> [Your assignment] Work through the listing below and give again exactly the lines from the one with "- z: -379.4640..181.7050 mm" to the one with "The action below", both ends included. All other lines and all pictures stay out.

┄┄┄┄┄┄┄┄┄┄┄┄┄┄┄┄┄┄┄┄

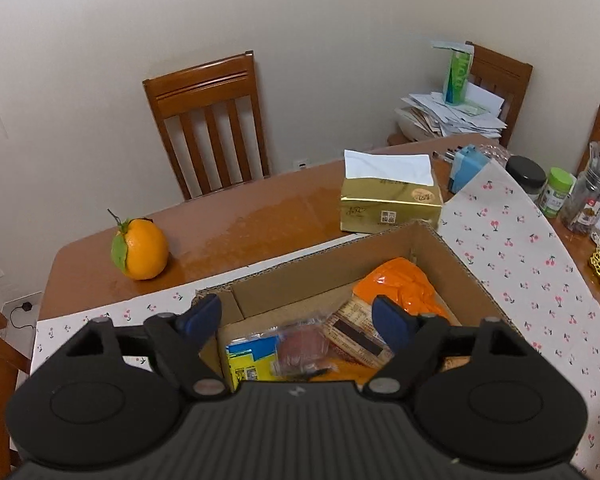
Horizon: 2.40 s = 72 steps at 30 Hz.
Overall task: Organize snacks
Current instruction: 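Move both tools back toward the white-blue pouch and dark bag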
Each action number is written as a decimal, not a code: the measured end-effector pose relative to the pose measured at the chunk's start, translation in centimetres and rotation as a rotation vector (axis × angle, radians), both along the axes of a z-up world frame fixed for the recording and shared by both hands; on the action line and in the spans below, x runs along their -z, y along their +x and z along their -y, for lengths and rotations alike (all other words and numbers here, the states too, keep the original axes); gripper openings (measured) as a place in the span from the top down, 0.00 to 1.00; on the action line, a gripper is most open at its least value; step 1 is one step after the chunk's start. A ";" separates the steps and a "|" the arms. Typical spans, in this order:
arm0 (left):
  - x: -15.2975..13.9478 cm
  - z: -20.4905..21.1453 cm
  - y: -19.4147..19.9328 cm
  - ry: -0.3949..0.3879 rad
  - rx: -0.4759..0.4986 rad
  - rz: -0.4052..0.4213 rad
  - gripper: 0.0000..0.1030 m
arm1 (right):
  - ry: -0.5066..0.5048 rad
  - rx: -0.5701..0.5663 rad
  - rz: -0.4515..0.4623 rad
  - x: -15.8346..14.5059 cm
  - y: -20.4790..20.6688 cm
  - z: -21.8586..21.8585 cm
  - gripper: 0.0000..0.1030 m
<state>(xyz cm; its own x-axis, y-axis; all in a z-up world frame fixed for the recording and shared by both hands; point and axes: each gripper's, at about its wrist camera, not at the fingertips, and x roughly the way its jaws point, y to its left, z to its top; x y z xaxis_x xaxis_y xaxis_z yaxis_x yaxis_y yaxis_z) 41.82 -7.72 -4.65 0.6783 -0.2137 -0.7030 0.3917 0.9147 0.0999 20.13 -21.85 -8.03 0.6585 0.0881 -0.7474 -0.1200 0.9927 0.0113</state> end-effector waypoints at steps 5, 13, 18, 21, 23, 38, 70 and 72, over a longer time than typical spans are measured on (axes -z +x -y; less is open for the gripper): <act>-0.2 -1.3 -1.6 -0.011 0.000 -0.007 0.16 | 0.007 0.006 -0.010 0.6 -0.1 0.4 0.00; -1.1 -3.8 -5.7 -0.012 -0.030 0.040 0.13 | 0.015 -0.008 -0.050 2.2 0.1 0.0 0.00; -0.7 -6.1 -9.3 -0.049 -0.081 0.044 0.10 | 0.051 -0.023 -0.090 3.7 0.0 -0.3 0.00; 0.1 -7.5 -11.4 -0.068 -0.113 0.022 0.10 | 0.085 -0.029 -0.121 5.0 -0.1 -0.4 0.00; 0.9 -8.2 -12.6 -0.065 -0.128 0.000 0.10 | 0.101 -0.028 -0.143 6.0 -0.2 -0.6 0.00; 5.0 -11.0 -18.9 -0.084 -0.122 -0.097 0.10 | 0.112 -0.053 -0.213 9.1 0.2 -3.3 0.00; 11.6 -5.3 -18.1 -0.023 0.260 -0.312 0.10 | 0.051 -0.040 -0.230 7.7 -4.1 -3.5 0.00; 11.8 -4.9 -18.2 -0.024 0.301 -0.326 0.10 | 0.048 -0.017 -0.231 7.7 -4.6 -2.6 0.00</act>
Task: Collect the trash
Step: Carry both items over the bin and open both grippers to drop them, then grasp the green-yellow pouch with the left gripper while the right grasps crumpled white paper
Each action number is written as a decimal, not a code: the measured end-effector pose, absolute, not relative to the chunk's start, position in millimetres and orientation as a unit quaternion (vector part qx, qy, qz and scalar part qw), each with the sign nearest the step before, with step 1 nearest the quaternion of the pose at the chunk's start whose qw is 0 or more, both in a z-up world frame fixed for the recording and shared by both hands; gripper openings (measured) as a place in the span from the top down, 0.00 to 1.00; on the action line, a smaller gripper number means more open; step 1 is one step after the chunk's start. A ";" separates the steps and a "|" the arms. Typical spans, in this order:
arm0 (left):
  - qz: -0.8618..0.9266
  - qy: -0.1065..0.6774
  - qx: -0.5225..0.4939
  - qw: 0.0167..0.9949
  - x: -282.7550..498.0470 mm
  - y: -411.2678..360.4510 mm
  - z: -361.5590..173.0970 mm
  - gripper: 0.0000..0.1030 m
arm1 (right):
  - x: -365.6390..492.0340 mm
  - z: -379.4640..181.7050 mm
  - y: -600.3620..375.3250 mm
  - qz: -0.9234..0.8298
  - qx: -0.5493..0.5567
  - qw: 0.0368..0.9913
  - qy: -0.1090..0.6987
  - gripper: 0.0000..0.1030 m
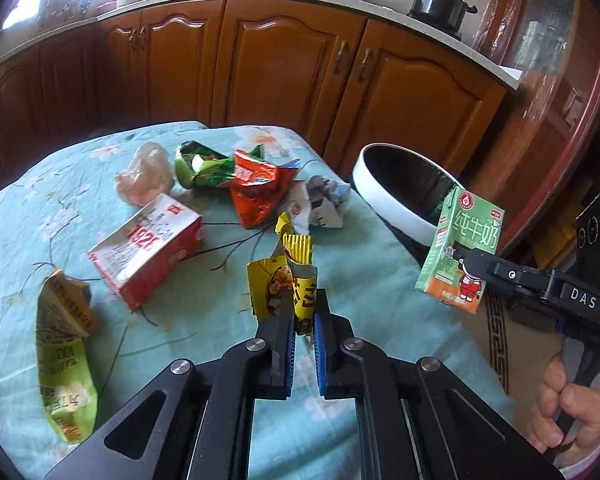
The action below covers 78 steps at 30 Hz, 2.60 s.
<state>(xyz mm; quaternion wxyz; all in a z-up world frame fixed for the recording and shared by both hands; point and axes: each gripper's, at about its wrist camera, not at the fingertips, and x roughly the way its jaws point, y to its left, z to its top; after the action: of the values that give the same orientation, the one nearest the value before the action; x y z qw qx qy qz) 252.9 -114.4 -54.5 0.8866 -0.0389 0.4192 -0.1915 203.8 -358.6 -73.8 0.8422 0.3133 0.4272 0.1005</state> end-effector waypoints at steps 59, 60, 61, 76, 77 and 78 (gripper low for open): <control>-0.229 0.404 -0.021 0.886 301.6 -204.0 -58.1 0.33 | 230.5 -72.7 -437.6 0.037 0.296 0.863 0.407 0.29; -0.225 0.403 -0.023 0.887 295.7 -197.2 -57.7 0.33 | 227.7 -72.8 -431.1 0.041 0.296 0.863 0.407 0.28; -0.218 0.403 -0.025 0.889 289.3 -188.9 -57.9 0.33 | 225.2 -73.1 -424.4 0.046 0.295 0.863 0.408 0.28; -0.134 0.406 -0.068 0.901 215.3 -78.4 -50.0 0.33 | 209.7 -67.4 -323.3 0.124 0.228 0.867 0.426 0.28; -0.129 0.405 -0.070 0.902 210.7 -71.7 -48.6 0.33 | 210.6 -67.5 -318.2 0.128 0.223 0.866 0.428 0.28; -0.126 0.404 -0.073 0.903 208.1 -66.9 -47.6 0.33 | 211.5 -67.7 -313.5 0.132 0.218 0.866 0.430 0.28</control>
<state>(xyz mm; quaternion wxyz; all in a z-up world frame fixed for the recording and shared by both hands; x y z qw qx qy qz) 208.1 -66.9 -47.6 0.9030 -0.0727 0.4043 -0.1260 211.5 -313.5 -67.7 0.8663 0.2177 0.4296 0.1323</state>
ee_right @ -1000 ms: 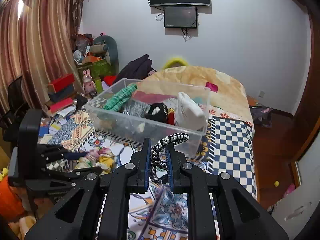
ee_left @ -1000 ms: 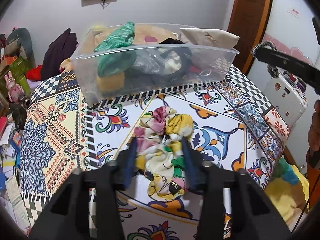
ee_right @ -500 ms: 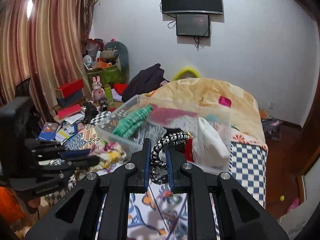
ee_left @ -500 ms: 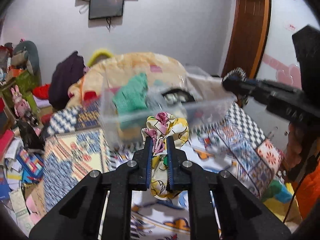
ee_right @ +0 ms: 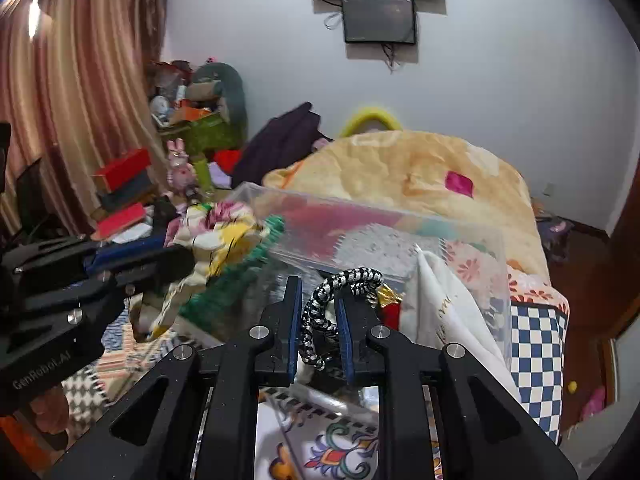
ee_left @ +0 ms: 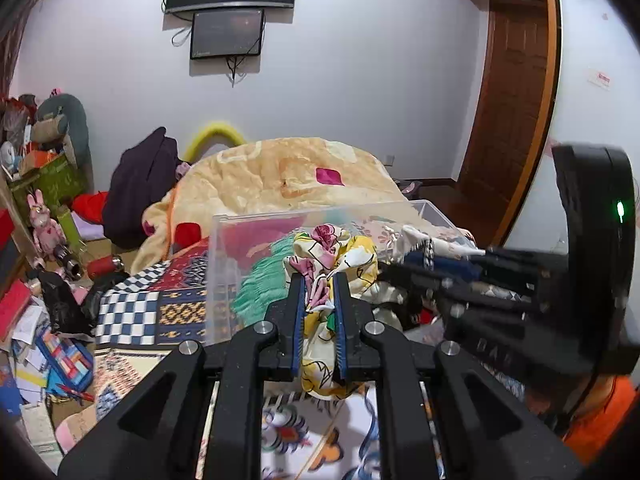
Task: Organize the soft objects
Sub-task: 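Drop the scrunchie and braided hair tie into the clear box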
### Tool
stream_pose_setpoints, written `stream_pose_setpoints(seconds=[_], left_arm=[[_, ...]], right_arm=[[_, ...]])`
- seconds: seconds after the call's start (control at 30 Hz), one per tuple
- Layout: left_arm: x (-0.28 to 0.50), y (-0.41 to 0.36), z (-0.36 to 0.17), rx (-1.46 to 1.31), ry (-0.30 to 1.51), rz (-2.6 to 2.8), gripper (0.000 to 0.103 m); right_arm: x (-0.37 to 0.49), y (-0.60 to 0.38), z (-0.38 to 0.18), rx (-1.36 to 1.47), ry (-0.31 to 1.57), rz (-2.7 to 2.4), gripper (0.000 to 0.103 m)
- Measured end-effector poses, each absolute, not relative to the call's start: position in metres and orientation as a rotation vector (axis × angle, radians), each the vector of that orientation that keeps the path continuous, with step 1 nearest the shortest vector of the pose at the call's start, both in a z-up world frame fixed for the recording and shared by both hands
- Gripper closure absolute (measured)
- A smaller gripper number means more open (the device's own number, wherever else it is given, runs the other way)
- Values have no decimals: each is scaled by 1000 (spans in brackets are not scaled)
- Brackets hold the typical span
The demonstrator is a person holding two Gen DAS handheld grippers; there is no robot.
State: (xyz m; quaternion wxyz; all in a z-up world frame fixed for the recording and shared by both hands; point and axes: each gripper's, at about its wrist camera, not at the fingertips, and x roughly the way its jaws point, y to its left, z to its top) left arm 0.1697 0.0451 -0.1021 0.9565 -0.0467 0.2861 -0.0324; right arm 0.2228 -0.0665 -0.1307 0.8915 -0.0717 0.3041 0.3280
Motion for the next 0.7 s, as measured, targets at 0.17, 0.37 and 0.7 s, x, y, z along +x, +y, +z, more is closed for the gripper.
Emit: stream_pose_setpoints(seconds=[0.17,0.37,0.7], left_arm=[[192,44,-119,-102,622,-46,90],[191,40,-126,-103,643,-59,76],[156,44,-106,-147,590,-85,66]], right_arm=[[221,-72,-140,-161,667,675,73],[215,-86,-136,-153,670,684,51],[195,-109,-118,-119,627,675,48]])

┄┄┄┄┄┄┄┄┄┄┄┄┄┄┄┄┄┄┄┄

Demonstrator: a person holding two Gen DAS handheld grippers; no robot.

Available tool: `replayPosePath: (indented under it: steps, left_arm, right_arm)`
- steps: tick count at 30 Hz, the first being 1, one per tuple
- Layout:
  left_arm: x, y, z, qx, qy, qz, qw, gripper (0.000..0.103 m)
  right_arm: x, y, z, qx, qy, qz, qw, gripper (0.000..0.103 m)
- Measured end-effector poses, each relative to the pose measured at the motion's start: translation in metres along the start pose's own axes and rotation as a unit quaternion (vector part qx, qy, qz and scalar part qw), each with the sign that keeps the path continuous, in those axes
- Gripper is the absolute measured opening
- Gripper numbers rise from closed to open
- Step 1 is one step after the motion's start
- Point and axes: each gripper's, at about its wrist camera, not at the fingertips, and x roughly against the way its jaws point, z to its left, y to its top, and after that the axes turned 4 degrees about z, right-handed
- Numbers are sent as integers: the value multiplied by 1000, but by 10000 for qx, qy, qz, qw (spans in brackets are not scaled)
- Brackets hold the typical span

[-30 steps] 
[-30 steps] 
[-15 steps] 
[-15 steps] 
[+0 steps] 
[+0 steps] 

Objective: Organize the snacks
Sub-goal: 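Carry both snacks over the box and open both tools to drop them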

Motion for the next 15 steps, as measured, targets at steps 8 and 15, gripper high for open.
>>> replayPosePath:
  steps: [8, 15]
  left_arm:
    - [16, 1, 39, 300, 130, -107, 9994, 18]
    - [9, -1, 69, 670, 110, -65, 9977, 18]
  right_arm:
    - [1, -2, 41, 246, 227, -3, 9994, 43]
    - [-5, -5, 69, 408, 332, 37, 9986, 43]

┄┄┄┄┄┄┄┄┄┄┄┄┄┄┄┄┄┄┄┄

> [Completed exercise]
  - z: -379.4640..181.7050 mm
  - y: -600.3620..375.3250 mm
  - qz: -0.9234..0.8298
  - qx: -0.5493..0.5567
  - qw: 0.0368..0.9913
  - qy: -0.1090..0.6987
  - gripper: 0.0000..0.1030 m
The action below covers 78 steps at 30 Hz, 2.60 s.

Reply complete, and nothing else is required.